**Your instructions**
Output only the lines of the entries that follow, starting at the one with "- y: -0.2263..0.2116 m" and running down to the one with "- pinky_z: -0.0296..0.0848", both included and unchanged.

**Task material**
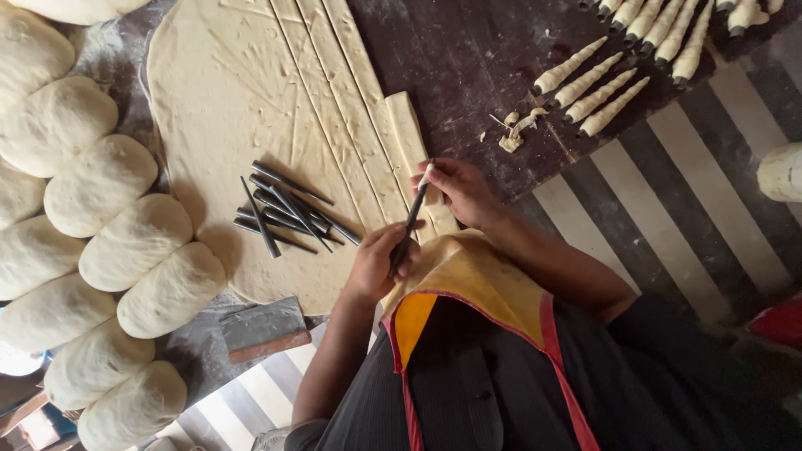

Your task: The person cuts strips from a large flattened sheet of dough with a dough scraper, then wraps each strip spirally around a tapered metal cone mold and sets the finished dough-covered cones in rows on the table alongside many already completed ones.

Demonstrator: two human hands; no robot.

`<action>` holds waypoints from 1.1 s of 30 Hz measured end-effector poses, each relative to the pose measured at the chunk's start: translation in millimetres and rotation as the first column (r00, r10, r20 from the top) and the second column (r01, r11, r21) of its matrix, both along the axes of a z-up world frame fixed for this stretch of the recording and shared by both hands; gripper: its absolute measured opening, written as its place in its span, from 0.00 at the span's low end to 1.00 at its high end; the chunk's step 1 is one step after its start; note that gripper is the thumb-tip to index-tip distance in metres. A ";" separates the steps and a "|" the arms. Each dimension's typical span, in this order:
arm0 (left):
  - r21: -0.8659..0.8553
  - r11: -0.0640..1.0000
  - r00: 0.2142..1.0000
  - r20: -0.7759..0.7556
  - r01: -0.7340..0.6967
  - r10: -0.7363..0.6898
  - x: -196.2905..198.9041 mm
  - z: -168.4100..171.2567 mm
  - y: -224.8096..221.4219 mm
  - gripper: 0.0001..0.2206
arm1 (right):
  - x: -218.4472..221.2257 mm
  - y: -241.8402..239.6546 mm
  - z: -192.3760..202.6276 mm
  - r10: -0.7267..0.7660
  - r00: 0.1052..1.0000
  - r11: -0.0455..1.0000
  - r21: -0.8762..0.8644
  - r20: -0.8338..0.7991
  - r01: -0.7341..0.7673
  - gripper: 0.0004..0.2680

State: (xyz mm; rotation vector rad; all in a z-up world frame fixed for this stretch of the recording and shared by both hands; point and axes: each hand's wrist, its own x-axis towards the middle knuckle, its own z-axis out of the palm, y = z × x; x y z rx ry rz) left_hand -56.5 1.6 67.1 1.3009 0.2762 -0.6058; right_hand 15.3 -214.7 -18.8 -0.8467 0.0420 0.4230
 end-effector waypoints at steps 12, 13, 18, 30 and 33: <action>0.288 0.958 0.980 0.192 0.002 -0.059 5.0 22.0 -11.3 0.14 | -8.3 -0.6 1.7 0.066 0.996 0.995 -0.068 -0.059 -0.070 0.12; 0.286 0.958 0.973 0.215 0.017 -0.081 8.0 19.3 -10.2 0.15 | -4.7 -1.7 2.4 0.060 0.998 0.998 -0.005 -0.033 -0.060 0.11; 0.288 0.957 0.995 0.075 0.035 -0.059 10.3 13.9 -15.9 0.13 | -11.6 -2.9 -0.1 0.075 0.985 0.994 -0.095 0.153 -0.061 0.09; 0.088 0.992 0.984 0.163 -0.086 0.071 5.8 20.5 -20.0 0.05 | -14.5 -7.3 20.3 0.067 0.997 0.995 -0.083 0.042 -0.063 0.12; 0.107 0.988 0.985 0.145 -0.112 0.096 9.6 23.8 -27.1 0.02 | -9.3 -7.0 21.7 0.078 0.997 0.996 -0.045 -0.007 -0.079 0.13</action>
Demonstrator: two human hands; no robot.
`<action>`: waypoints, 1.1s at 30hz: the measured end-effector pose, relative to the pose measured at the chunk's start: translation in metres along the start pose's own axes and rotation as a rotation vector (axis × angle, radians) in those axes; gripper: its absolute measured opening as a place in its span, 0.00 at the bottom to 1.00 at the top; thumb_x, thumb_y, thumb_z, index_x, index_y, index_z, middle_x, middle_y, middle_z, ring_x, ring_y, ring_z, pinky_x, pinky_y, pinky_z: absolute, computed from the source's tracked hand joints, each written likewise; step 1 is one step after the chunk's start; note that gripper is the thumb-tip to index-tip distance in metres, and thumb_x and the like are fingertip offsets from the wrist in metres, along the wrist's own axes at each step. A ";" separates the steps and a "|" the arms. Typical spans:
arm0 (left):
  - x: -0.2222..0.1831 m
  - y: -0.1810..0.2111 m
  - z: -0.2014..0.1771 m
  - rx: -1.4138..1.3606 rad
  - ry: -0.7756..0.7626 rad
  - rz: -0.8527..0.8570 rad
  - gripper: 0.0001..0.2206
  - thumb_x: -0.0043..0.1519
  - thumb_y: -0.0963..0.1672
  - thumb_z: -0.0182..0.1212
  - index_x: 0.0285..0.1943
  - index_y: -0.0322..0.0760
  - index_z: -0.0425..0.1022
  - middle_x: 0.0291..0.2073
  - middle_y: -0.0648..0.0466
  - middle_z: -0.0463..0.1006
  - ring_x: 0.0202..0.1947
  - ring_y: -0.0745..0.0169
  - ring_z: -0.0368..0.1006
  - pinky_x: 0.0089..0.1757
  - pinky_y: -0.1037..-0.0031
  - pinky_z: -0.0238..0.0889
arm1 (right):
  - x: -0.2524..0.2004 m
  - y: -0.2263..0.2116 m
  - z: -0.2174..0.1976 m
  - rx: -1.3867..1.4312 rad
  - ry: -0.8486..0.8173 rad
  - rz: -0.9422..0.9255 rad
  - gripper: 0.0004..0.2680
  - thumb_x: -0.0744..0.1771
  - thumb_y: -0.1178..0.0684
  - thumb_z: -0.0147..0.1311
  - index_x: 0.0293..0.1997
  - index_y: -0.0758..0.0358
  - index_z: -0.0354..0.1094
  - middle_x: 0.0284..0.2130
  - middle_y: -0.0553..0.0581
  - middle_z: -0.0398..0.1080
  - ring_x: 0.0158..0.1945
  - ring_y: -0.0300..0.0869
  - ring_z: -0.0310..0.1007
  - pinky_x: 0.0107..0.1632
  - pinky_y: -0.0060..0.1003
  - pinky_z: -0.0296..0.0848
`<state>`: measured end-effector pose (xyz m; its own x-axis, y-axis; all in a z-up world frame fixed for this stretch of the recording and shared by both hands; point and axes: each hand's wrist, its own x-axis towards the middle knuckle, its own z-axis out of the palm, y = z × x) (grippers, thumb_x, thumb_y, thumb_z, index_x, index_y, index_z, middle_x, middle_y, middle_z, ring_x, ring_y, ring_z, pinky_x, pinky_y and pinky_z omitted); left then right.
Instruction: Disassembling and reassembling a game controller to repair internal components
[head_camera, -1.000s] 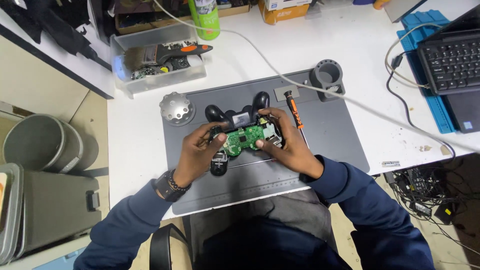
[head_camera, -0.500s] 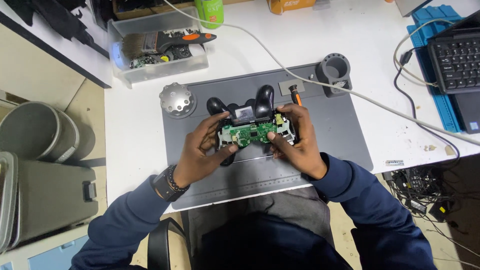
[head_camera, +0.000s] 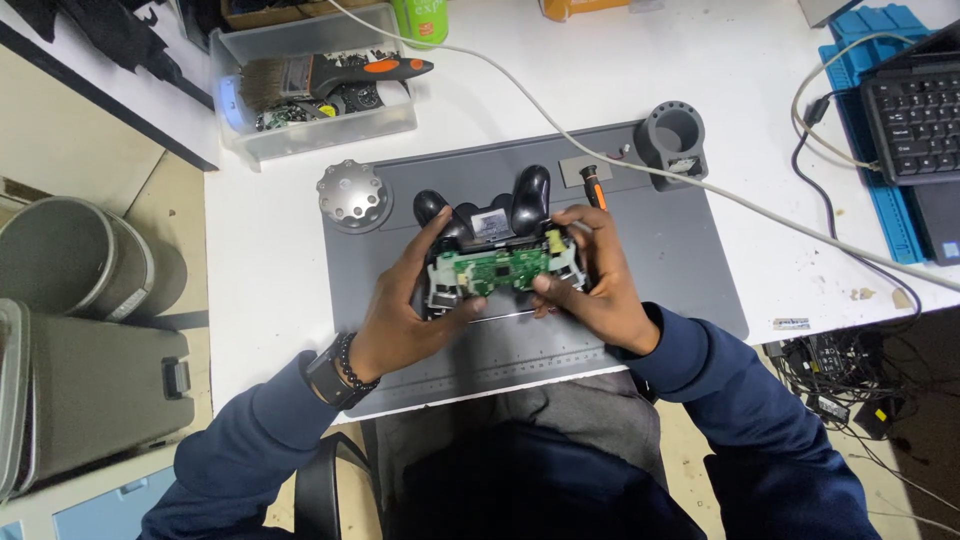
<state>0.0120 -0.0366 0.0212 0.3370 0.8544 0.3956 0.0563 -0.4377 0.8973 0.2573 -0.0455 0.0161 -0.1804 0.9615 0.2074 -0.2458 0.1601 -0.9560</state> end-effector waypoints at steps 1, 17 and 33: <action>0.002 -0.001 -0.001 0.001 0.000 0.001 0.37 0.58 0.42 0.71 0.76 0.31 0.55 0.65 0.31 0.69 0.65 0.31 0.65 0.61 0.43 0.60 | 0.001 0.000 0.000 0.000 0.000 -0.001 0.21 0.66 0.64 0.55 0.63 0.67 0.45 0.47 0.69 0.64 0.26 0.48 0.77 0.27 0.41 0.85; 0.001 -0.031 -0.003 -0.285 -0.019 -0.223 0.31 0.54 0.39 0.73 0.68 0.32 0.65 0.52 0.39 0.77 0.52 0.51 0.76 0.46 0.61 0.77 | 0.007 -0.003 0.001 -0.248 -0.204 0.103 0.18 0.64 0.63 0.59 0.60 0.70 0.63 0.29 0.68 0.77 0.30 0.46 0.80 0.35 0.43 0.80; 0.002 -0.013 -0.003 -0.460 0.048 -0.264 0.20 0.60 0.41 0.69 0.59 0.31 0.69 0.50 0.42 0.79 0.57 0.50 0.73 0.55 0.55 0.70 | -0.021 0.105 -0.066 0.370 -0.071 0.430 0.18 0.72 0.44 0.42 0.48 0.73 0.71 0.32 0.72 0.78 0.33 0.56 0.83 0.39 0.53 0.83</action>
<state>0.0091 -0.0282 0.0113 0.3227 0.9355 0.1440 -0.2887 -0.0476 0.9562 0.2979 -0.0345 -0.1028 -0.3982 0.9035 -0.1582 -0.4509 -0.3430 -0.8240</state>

**Solution for this task**
  - y: -0.2263..0.2116 m
  - z: -0.2174..0.1976 m
  - rx: -1.3867..1.4312 rad
  - ry: -0.8486..0.8173 rad
  - rz: -0.9422..0.9255 rad
  - gripper: 0.0004..0.2680
  - thumb_x: -0.0744..0.1771
  - thumb_y: -0.1178..0.0684
  - thumb_z: -0.0147..0.1311
  - index_x: 0.0293..0.1997
  - index_y: -0.0758..0.0358
  - index_z: -0.0354..0.1094
  - middle_x: 0.0284..0.2130
  - middle_y: -0.0553..0.0581
  - middle_z: -0.0398..0.1080
  - ring_x: 0.0158..0.1945
  - ring_y: -0.0300..0.0869
  - ring_z: -0.0310..0.1007
  - pinky_x: 0.0107..0.1632
  - pinky_y: -0.0060..0.1003
  - pinky_z: -0.0296..0.0848

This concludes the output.